Banco de Edir Macedo é alvo de operação da PF contra fraudes no sistema financeiro
Redação Online
Publicado em 23 de junho de 2026 às 21:17 | Atualizado há 1 hora
Edir Macedo assumiu o controle integral do banco Digimais em 2020 | Foto: Reprodução
A Polícia Federal deflagrou nesta terça-feira (23/06) a Operação Miragem contra supostas fraudes no Banco Digimais, instituição controlada pelo bispo Edir Macedo. Mais de 50 policiais federais cumprem nove mandados de busca e apreensão expedidos pela Justiça Federal em São Paulo.
A decisão judicial autorizou o afastamento dos sigilos bancário e fiscal dos investigados, além do sequestro e bloqueio de bens e valores de até R$ 670 milhões. A suspeita é de que o banco tenha usado fundos de investimentos para ocultar sua real situação econômico-financeira.

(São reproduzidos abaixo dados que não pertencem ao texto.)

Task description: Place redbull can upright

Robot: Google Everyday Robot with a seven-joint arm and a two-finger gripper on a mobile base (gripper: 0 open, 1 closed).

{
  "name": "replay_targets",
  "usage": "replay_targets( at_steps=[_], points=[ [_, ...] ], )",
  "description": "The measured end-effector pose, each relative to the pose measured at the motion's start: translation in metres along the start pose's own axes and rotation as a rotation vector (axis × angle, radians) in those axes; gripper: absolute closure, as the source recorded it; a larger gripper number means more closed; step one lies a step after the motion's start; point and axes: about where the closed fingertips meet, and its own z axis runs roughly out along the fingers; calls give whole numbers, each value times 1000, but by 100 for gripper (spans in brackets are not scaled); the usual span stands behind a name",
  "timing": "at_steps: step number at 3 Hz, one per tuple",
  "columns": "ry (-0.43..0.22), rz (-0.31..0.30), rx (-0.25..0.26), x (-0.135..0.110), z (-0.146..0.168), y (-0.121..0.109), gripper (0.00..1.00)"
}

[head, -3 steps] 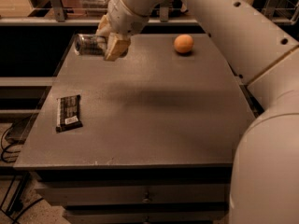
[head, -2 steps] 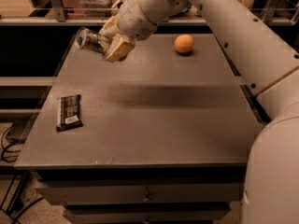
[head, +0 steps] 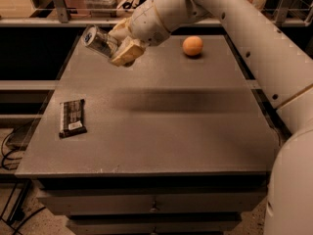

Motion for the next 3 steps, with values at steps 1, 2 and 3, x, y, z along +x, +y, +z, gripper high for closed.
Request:
replay_targets(
  at_steps=[1, 2, 3],
  points=[
    [-40, 54, 35, 10, 0, 4, 100],
    [-133, 148, 90, 26, 1, 15, 100],
    [-200, 228, 136, 39, -2, 26, 100]
  ],
)
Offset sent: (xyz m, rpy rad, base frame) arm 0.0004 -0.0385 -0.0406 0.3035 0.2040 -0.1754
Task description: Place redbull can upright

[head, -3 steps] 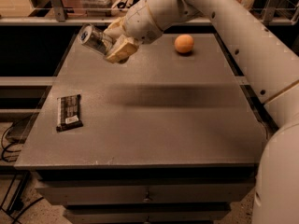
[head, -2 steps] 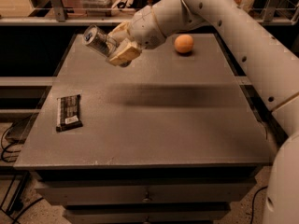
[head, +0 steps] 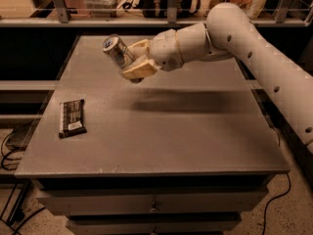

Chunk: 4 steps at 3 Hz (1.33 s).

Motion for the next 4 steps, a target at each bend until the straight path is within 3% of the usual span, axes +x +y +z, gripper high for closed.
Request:
replay_targets(
  at_steps=[1, 2, 3, 4],
  points=[
    [-78, 78, 48, 18, -6, 7, 100],
    [-126, 129, 77, 32, -10, 11, 82],
    [-147, 175, 92, 45, -13, 15, 58],
    [-160, 182, 104, 59, -13, 20, 35]
  ],
)
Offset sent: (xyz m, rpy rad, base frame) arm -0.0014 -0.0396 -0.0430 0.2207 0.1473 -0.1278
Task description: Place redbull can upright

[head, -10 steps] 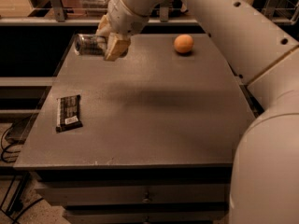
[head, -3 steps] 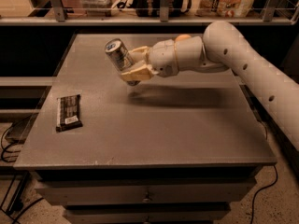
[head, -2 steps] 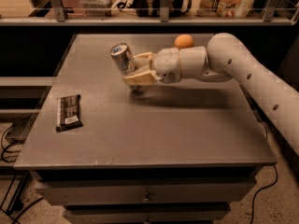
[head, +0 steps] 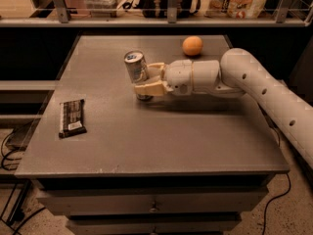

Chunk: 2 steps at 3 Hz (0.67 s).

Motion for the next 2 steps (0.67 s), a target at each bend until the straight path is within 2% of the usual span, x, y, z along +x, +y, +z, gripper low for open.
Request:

As investigações, subsidiadas por relatórios do Banco Central, apontam que os investigados teriam manipulado demonstrativos contábeis e registros regulatórios para ocultar a real situação financeira da instituição e aparentar solvência perante os órgãos de controle.
Os investigados poderão responder por gestão fraudulenta, inserção de dados falsos em demonstrativos contábeis e realização de operações de crédito vedadas, previstos na Lei nº 7.492/1986.
Segundo o Estadão, entre os alvos estão dirigentes do Digimais, como o bispo João Urbaneja e seu filho Thiago Urbaneja. O bispo Edir Macedo não foi alvo de buscas por morar fora do Brasil.
Em abril, o BTG Pactual confirmou ter assinado acordo para adquirir o Digimais. Segundo fonte próxima ao caso, a chance da operação ser finalizada diminuiu drasticamente, pois as condições não foram cumpridas.